===== GIVEN DATA =====

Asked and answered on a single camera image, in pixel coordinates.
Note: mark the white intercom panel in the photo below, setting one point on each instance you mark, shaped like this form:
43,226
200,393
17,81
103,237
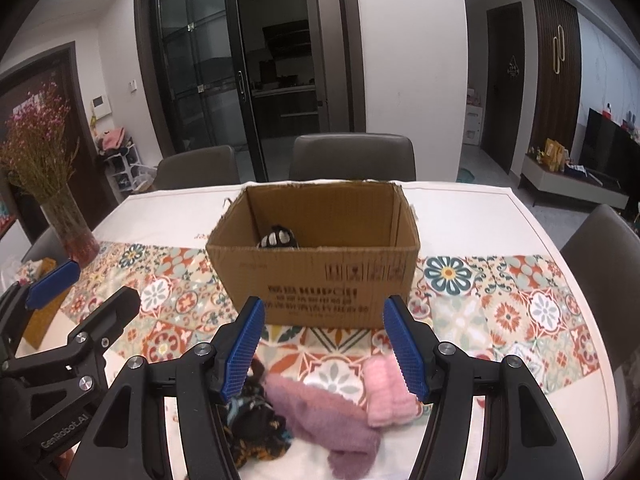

=====

ACTIVITY: In transcribing the lines above, omit the images and keep all else exact.

TASK OUTPUT:
Asked and answered on a single camera image, in pixel coordinates.
Note: mark the white intercom panel in the photo below, setting one point on each instance you mark, shaped like this form:
43,226
200,393
17,81
103,237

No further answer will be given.